TLDR
导致该问题的原因是Dubbo的销毁顺序与线程池、RocketMQ Producer、RocketMQ Consumer之间的销毁顺序没有被正确编排。
编排的原则应该是需要依赖Dubbo服务的组件,比如RocketMQ/Kafka Consumer,定时任务等应该早于Dubbo销毁。而Dubbo依赖的组件,比如线程池,RocketMQ/Kafka Producer需要晚于Dubbo销毁。同时Spring容器的销毁应该在所有依赖Spring的组件销毁后才开始。
排查过程
checkin-service优雅下线分析
首先怀疑Dubbo优雅停机没有生效,我们使用的Dubbo版本为Dubbo2.6.6, 而Dubbo优雅停机是随着版本演进的,从2.5.x开始提供优雅停机的能力,而在Dubbo2.7.x趋于完善,中间的版本是有缺陷的。在对JVM优雅关闭原理、Spring优雅关闭流程、Dubbo优雅关闭机制进行了解后,得出以下结论:
JVM提供了Runtime.getRuntime().addShutdownHook()的方法,作为优雅关闭的钩子,且多个钩子之间是并行执行的。

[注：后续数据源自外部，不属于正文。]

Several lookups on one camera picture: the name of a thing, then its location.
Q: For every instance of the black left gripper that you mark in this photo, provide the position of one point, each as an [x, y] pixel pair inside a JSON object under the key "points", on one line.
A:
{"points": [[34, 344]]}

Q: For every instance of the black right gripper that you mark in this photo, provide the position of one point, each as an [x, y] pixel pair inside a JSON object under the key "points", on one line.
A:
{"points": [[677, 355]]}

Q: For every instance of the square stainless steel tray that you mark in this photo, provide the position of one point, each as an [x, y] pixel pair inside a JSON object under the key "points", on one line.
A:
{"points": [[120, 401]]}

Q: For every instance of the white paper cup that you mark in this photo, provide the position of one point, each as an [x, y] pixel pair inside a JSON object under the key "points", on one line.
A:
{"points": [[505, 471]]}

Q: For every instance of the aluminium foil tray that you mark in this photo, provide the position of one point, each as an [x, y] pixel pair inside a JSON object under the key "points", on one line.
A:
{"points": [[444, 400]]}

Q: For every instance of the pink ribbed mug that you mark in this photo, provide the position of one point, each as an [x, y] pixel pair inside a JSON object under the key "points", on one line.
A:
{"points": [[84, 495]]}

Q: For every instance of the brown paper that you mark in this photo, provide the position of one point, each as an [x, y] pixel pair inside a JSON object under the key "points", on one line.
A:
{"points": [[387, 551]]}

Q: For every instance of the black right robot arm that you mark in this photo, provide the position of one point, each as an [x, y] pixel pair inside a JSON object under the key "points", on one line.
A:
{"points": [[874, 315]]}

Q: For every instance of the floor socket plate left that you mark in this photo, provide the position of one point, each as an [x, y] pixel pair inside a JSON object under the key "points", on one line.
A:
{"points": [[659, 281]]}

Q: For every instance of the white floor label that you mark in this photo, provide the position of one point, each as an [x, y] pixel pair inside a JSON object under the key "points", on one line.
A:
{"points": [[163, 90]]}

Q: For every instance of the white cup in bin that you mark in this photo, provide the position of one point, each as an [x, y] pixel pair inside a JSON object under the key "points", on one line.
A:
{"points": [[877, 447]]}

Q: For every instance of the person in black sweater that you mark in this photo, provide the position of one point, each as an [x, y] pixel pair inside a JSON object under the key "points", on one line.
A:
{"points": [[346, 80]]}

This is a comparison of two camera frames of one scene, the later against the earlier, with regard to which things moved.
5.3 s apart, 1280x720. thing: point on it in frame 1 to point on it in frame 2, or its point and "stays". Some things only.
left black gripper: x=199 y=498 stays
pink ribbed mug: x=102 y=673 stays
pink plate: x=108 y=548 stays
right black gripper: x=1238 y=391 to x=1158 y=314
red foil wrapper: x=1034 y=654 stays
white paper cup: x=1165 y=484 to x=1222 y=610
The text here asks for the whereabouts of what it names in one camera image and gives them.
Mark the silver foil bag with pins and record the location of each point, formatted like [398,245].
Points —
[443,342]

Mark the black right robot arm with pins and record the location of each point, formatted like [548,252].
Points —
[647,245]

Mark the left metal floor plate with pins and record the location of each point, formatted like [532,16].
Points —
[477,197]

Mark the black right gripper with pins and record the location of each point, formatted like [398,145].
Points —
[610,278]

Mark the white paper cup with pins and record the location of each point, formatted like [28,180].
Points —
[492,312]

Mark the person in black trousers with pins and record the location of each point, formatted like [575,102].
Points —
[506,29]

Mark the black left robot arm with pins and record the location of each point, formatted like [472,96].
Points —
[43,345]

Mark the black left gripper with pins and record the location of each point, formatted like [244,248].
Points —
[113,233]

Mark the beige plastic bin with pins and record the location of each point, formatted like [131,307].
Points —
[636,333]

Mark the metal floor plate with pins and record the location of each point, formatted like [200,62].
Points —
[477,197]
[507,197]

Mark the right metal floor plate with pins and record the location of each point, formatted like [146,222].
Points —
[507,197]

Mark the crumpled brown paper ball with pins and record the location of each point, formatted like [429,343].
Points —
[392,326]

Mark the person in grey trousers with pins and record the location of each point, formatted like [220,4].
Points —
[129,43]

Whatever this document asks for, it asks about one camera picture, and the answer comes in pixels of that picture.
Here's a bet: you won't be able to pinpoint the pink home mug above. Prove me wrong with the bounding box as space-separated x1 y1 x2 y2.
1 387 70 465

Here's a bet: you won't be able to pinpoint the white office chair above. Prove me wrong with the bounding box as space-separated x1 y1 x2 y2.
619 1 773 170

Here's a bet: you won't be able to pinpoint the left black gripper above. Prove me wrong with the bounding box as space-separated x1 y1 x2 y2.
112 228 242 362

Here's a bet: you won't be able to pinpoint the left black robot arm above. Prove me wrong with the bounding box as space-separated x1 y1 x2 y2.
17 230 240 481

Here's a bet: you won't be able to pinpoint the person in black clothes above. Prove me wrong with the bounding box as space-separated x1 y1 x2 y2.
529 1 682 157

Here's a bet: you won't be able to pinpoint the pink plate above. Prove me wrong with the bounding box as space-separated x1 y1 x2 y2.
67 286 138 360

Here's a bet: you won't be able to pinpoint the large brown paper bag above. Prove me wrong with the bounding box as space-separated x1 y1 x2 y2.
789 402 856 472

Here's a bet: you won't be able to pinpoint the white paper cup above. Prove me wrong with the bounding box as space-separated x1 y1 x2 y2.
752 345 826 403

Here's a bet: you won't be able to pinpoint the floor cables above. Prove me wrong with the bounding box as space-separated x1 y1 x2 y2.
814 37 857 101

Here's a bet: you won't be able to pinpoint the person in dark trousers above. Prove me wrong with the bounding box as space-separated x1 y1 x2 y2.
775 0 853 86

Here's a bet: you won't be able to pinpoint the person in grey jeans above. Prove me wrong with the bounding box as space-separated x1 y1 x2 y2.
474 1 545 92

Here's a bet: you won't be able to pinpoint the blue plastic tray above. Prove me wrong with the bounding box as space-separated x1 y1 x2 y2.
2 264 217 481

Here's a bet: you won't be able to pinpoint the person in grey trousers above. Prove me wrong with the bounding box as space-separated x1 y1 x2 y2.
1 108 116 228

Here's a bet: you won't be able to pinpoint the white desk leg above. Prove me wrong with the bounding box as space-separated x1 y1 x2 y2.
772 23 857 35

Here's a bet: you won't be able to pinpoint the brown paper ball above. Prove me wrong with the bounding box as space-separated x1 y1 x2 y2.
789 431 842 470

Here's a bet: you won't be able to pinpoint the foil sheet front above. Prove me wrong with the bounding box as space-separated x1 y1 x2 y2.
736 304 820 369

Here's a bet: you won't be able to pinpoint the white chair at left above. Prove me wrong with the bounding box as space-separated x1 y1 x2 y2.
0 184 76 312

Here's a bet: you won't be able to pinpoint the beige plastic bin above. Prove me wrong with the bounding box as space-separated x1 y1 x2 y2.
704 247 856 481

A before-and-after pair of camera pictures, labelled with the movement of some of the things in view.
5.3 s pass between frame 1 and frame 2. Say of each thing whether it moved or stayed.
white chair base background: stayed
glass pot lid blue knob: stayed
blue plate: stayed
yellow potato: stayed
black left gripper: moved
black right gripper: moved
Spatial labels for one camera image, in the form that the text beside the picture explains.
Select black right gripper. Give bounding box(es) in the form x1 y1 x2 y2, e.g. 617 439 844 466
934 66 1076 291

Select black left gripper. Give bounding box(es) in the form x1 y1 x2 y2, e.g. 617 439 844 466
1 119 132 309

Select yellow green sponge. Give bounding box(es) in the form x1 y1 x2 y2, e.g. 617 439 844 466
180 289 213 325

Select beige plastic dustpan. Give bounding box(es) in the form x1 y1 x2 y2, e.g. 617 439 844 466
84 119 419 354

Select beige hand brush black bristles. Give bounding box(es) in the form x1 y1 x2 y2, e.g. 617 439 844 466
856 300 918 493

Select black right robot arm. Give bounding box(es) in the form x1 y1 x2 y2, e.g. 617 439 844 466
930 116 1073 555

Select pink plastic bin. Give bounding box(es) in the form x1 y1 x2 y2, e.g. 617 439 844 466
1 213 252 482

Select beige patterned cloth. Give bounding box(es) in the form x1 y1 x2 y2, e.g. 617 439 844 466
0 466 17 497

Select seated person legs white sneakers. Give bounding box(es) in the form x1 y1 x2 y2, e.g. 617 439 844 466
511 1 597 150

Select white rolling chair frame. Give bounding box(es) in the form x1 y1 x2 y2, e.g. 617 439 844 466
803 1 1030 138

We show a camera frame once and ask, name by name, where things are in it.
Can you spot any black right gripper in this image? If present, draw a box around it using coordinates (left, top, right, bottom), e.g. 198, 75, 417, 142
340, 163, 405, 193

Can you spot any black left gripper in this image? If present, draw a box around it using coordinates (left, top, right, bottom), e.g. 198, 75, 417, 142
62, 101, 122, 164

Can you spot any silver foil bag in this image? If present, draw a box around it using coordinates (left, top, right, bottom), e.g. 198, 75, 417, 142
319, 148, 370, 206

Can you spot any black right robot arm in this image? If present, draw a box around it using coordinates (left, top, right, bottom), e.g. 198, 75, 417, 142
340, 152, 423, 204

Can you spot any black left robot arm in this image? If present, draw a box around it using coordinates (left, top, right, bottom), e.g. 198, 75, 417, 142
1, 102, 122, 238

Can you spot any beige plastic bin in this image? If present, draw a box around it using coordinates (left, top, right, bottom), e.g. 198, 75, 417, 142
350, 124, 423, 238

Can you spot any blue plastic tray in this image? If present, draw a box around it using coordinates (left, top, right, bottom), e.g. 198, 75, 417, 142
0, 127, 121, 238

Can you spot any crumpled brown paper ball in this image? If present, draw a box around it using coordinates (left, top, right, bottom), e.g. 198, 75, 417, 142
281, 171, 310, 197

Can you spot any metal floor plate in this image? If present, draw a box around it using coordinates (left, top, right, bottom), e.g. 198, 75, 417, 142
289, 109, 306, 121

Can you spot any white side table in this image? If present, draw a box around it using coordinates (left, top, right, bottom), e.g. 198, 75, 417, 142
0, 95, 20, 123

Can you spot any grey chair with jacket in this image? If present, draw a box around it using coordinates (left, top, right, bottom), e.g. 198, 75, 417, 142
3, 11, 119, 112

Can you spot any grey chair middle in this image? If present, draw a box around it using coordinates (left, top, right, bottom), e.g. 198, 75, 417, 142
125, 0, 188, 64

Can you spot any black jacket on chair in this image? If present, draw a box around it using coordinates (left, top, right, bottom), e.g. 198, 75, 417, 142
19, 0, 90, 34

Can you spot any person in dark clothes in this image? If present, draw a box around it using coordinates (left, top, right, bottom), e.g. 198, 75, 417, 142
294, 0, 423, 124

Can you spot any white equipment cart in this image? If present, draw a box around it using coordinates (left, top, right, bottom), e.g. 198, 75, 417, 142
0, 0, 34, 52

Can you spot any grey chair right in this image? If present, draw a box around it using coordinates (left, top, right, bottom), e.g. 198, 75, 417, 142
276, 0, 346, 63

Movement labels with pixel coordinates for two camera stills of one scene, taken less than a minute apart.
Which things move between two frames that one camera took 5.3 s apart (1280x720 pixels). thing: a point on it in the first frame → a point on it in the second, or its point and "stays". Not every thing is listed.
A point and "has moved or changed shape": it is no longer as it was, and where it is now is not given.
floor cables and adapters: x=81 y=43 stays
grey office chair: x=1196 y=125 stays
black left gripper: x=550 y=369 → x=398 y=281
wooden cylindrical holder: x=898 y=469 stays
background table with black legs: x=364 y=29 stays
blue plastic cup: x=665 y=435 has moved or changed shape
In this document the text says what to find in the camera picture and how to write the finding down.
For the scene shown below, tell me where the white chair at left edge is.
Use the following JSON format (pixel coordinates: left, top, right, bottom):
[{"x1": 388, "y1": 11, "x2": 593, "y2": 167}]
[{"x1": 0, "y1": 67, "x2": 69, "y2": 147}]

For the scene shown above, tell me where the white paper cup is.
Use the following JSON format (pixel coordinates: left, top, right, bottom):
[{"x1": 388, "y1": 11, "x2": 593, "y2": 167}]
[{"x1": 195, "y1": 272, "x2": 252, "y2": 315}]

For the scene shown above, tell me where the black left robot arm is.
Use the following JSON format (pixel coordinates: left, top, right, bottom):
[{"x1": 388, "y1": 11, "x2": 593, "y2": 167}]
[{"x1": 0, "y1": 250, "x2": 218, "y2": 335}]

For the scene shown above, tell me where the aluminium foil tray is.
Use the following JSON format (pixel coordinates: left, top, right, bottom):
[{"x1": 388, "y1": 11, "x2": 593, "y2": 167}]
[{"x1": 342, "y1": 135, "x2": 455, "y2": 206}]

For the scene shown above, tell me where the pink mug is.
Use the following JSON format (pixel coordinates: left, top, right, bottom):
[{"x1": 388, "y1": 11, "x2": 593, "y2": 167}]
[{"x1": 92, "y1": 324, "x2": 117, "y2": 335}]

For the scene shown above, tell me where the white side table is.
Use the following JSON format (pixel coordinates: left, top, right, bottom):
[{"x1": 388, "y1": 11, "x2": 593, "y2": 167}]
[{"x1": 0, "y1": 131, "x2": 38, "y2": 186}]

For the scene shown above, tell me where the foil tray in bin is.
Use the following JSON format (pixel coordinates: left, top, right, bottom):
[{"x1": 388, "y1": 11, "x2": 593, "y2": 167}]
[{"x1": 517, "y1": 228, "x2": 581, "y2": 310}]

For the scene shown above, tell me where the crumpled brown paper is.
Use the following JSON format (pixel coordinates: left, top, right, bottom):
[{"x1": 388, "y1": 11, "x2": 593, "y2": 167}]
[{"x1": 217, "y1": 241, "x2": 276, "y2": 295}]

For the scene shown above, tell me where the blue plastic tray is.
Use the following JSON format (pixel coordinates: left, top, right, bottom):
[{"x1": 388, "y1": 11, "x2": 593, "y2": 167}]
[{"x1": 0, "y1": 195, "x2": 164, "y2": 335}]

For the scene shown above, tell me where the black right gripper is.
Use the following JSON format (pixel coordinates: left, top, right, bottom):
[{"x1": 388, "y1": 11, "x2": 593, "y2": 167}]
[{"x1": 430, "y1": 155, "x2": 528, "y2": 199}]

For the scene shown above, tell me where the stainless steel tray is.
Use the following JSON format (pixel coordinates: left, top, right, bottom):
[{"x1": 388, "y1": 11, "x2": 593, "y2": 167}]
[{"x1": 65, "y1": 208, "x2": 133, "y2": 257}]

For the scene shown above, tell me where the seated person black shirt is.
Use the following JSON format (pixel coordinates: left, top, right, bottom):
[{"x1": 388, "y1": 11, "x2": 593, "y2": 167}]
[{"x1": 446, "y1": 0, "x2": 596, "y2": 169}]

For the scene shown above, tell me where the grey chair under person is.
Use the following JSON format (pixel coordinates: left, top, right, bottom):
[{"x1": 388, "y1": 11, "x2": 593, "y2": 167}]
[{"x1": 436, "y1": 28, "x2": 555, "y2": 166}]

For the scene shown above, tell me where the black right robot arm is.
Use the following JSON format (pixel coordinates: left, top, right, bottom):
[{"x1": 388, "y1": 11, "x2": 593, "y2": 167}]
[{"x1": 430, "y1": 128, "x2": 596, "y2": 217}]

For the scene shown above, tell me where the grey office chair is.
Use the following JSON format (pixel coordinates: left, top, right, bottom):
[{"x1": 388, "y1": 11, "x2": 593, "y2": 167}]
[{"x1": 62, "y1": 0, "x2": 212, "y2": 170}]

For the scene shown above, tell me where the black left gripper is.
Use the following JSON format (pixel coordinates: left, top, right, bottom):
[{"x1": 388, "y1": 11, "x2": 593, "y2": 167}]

Spring也通过注册JVM的注销钩子,来实现容器的优雅停机。
private void refreshContext(ConfigurableApplicationContext context) {
refresh(context);
if (this.registerShutdownHook) {
try {
context.registerShutdownHook();
}
catch (AccessControlException ex) {
// Not allowed in some environments.
}
}
}
/**
* Register a shutdown hook with the JVM runtime, closing this context
* on JVM shutdown unless it has already been closed at that time.
* <p>Delegates to {@code doClose()} for the actual closing procedure.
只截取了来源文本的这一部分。